• **Problem description**: List each line of the data in which the string "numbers" appears.

┌────────

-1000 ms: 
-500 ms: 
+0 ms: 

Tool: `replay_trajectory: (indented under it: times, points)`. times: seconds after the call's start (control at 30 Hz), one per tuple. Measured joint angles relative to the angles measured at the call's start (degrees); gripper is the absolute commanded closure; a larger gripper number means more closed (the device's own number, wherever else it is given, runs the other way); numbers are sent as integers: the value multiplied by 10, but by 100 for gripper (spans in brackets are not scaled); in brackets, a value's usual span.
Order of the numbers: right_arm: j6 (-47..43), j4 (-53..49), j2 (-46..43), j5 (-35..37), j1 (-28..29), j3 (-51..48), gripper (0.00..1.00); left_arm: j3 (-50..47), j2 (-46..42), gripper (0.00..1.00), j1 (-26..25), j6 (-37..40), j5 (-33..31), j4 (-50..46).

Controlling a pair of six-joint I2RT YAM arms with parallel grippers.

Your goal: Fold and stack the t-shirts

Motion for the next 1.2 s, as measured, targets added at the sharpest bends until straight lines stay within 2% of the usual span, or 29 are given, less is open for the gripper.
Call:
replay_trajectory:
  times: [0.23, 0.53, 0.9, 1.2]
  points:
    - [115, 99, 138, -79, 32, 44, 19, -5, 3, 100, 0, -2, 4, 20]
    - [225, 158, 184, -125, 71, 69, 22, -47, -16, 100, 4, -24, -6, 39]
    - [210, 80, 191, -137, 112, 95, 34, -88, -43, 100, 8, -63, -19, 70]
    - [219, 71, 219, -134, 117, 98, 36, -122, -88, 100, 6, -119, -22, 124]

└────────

• **Answer for the task**:
Tool: `replay_trajectory: (indented under it: times, points)`. times: seconds after the call's start (control at 30 Hz), one per tuple. Measured joint angles relative to the angles measured at the call's start (degrees); gripper is the absolute commanded closure; a larger gripper number means more closed (the device's own number, wherever else it is given, runs the other way); numbers are sent as integers: the value multiplied by 10, but by 100 for gripper (spans in brackets are not scaled); in brackets, a value's usual span.
Order of the numbers: right_arm: j6 (-47..43), j4 (-53..49), j2 (-46..43), j5 (-35..37), j1 (-28..29), j3 (-51..48), gripper (0.00..1.00); left_arm: j3 (-50..47), j2 (-46..42), gripper (0.00..1.00), j1 (-26..25), j6 (-37..40), j5 (-33..31), j4 (-50..46).

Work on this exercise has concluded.